▸ Given entries:

________

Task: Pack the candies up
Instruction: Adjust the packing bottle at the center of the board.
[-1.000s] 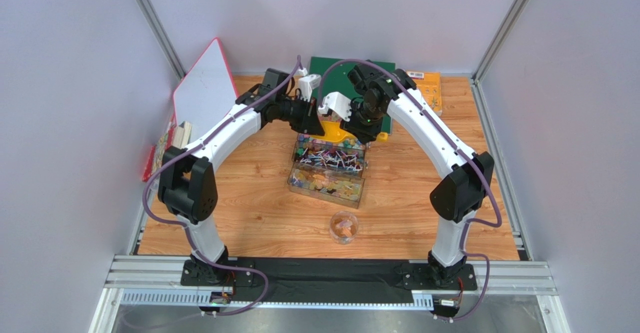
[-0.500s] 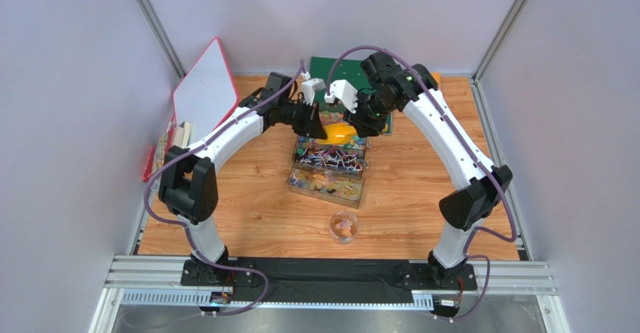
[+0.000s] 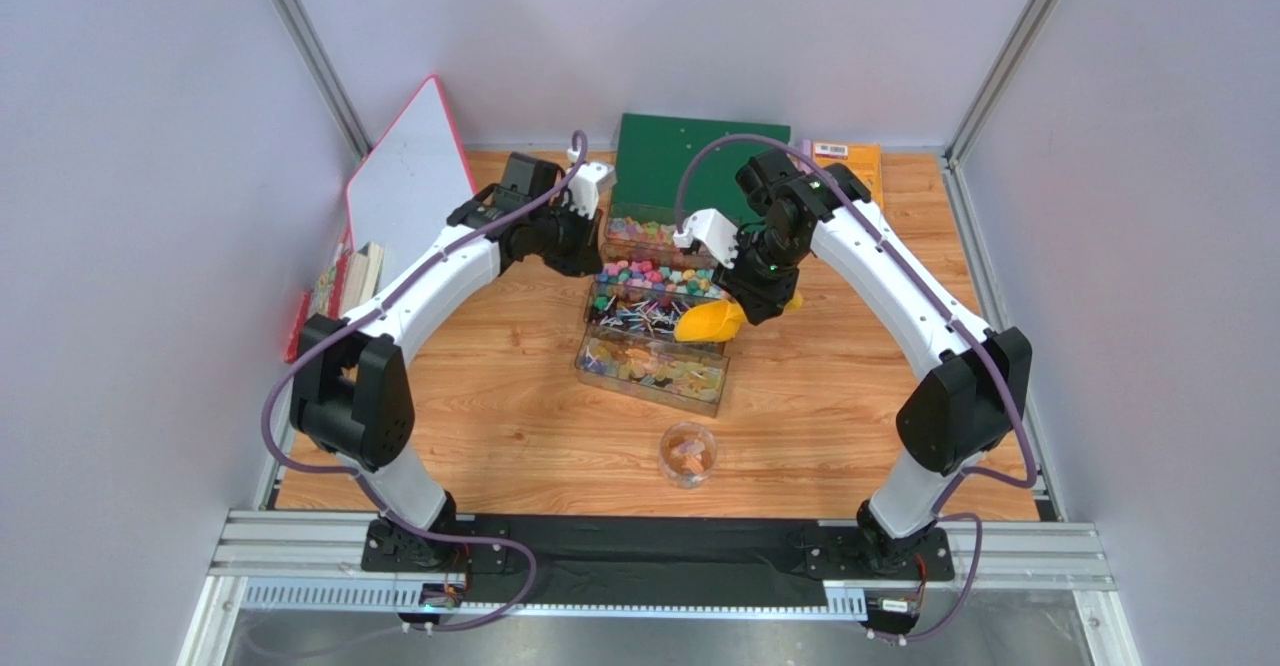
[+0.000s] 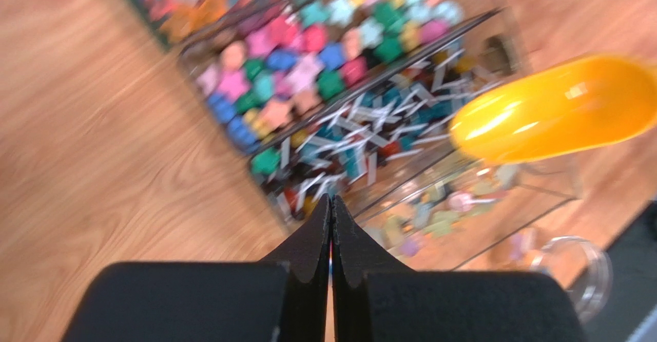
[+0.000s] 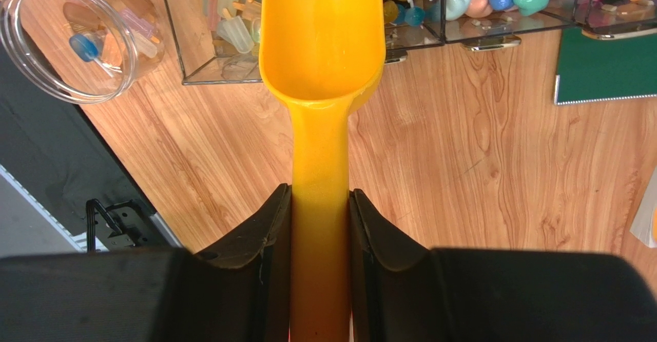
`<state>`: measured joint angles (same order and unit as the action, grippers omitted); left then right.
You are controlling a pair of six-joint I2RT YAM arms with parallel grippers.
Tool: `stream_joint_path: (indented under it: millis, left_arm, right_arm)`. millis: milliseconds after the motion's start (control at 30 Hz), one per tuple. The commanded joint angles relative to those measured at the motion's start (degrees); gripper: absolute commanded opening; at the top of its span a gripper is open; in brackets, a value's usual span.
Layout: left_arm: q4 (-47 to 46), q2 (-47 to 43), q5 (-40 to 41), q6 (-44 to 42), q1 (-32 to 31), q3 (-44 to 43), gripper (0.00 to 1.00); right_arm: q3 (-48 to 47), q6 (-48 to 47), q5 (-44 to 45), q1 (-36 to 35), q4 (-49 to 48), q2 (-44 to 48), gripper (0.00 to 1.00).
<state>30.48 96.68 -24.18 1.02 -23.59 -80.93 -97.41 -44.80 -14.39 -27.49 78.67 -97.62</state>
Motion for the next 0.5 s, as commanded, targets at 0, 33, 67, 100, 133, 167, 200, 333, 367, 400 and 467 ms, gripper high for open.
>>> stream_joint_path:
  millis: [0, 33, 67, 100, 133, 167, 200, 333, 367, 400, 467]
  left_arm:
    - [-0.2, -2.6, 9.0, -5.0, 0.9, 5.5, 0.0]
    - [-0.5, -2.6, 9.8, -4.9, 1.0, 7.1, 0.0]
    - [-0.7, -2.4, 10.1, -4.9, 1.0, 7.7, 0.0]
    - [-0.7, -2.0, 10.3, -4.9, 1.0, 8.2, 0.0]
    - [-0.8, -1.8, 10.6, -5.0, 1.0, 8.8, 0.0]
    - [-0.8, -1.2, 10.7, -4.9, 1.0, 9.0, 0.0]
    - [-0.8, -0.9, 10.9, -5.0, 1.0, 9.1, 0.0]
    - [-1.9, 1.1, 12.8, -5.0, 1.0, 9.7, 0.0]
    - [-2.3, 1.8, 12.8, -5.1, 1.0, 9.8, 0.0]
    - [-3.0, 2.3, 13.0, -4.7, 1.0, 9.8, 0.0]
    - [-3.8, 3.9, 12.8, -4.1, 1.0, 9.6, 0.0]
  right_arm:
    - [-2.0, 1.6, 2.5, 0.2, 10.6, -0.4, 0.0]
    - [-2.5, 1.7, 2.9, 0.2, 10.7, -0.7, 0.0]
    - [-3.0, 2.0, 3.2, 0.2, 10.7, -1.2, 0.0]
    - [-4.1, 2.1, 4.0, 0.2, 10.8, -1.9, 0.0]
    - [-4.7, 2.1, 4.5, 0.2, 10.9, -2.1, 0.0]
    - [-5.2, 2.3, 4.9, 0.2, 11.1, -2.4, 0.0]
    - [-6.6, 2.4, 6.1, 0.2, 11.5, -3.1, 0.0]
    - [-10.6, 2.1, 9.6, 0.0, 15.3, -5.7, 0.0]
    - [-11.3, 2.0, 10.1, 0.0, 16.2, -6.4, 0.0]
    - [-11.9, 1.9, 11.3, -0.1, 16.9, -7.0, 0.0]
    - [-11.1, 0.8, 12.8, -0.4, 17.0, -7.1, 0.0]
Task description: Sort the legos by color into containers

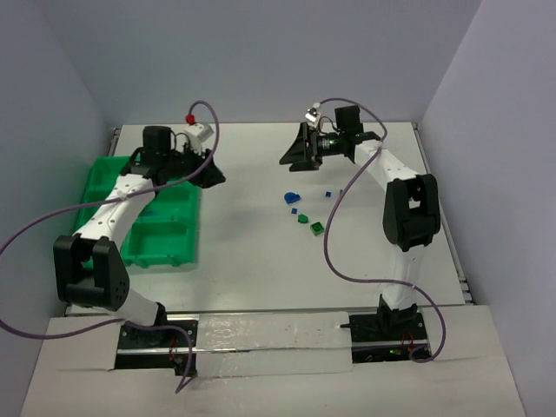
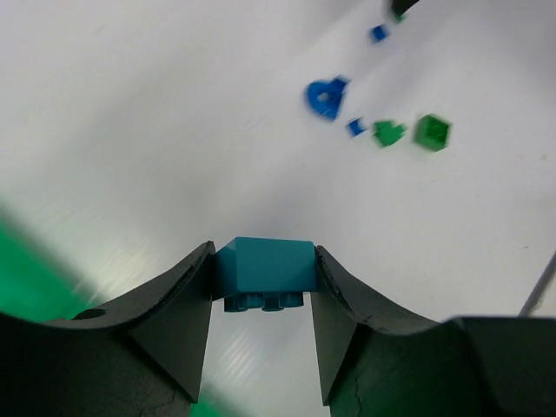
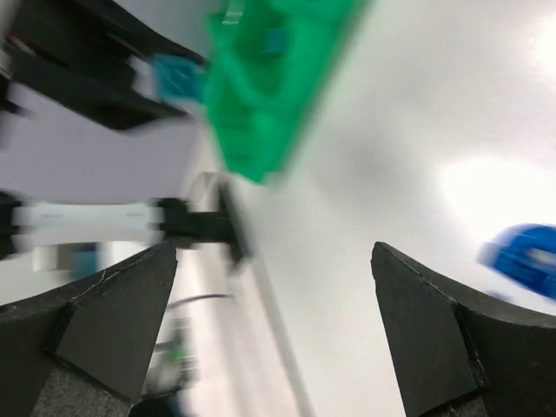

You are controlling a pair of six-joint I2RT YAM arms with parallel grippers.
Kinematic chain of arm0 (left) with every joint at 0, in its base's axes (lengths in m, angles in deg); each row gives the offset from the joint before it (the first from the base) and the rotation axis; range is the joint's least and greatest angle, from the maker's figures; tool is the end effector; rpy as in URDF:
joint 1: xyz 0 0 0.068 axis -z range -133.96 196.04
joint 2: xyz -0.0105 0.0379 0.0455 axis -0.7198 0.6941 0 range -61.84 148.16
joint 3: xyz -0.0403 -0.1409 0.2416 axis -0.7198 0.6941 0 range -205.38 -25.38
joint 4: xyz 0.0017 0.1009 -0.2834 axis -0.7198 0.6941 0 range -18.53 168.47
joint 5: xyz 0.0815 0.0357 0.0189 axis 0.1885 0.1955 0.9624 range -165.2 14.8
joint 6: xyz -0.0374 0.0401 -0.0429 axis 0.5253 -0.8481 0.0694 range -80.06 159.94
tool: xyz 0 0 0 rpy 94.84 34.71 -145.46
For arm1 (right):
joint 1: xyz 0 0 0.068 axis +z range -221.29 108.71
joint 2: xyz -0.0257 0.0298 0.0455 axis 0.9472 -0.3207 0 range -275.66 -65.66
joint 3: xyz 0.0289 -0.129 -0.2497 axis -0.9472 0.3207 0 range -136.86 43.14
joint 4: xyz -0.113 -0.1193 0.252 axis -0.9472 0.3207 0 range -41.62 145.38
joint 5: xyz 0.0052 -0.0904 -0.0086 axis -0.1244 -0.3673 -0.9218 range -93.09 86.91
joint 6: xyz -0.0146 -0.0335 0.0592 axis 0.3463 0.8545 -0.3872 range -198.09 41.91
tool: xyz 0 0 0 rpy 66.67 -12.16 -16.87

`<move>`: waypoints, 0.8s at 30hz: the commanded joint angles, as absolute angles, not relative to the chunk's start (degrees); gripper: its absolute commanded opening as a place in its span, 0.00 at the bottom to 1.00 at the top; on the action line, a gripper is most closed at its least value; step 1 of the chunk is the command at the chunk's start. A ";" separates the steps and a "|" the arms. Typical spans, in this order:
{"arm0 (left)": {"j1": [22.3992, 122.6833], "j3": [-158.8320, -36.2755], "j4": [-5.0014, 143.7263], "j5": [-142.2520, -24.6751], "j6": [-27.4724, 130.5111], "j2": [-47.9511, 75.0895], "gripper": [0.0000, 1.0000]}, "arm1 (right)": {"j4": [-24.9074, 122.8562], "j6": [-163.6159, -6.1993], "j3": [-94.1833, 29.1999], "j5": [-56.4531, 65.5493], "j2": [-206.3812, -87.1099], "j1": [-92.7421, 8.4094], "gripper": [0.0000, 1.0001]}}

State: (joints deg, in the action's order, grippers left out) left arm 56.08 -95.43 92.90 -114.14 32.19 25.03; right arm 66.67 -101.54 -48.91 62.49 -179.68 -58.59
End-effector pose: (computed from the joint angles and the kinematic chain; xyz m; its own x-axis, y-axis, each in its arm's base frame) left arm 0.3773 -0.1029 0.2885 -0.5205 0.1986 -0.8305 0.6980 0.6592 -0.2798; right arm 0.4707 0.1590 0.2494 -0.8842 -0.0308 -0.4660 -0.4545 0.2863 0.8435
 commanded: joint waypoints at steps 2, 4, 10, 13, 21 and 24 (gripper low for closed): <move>45.13 -98.96 111.26 -109.44 26.17 21.30 0.00 | 88.26 -69.44 -50.20 45.55 -170.68 -58.49 1.00; 43.05 -98.22 114.70 -106.02 24.62 20.05 0.00 | 89.86 -64.57 -48.18 41.38 -168.59 -58.46 1.00; 36.11 -95.10 118.30 -99.02 22.94 19.02 0.00 | 91.20 -58.06 -41.94 32.60 -164.53 -58.46 1.00; 35.32 -93.81 116.41 -93.38 24.56 19.49 0.00 | 90.59 -57.26 -39.25 30.37 -163.44 -58.37 1.00; 35.32 -94.27 113.13 -88.74 27.23 24.23 0.00 | 89.11 -57.30 -35.05 28.16 -162.80 -58.36 1.00; 35.32 -95.34 112.45 -87.95 27.92 26.44 0.00 | 88.98 -56.54 -34.38 27.38 -163.01 -58.37 1.00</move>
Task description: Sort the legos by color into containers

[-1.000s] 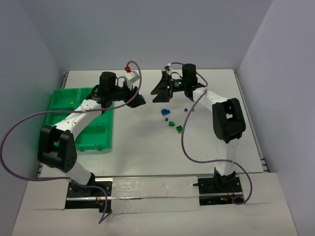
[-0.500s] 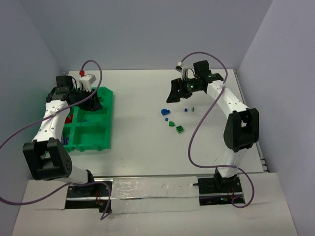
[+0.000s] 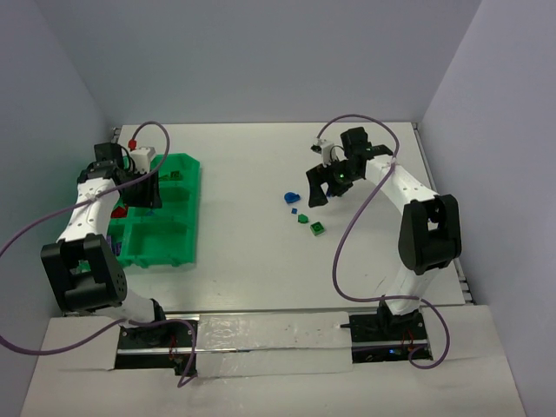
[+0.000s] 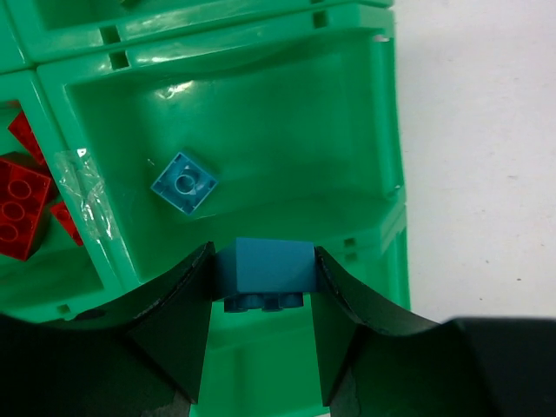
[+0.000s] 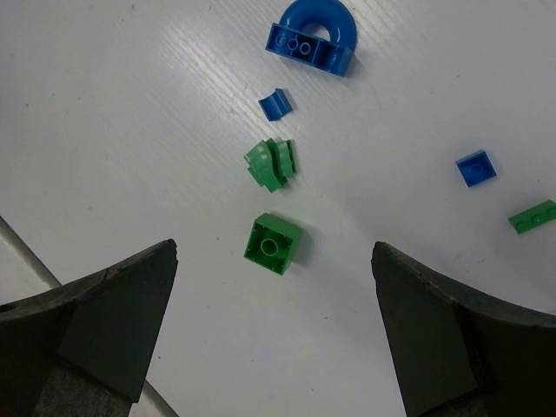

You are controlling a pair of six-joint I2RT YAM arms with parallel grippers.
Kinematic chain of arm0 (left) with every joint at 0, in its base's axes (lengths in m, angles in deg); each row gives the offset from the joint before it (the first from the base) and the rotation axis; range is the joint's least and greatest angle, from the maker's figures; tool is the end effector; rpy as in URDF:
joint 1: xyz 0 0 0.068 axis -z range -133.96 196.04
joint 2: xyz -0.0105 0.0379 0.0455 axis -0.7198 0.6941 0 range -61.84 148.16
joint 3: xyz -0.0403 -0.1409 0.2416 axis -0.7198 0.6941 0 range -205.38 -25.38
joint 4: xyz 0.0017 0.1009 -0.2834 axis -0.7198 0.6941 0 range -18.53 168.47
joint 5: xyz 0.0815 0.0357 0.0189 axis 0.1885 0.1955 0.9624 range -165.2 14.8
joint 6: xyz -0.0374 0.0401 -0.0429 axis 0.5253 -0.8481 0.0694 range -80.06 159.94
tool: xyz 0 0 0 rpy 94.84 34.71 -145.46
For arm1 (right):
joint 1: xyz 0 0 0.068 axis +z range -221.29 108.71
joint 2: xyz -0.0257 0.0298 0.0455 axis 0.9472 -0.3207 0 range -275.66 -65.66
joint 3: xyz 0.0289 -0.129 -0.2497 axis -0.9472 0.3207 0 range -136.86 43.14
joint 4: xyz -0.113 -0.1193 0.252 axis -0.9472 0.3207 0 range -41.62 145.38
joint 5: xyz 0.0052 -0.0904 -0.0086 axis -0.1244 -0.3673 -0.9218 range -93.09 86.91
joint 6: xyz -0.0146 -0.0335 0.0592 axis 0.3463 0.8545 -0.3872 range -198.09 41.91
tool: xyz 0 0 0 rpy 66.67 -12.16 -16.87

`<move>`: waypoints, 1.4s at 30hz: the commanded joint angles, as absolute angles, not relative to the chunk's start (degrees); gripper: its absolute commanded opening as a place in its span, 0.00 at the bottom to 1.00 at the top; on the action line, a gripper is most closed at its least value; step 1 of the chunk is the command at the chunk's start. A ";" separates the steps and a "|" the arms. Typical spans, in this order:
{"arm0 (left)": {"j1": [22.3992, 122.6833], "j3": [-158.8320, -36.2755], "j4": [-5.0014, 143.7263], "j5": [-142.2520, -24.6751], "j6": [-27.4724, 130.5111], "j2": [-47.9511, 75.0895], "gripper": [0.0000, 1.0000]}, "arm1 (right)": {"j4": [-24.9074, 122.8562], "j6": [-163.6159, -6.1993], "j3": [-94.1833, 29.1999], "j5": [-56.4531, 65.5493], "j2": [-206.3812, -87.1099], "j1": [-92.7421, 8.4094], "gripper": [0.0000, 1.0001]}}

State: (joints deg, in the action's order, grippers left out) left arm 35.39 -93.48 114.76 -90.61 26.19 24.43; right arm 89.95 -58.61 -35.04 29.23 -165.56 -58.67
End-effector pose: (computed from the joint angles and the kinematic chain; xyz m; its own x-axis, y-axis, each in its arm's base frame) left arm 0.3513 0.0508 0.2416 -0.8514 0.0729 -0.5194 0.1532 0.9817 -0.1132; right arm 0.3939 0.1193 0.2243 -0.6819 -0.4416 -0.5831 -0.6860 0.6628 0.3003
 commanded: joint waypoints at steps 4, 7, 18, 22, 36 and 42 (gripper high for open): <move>35.37 -96.42 112.15 -87.56 28.81 28.64 0.00 | 89.42 -55.88 -34.55 27.36 -163.81 -58.32 1.00; 35.54 -97.10 112.03 -87.55 29.43 29.83 0.00 | 89.64 -55.55 -34.64 27.23 -164.23 -58.37 1.00; 37.01 -98.85 111.69 -86.14 29.46 33.54 0.29 | 91.03 -54.54 -35.34 27.20 -165.93 -58.37 1.00; 37.25 -99.67 111.90 -85.55 28.95 34.54 0.42 | 91.25 -54.58 -37.14 26.94 -167.40 -58.29 1.00; 38.05 -99.65 111.98 -86.63 27.45 33.60 0.71 | 90.56 -54.53 -39.30 25.56 -169.55 -57.32 1.00; 39.56 -102.07 109.97 -92.06 26.23 30.93 0.71 | 90.42 -54.88 -39.53 25.44 -169.58 -57.25 1.00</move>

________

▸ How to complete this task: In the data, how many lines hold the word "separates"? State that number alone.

▸ Response to the exercise: 2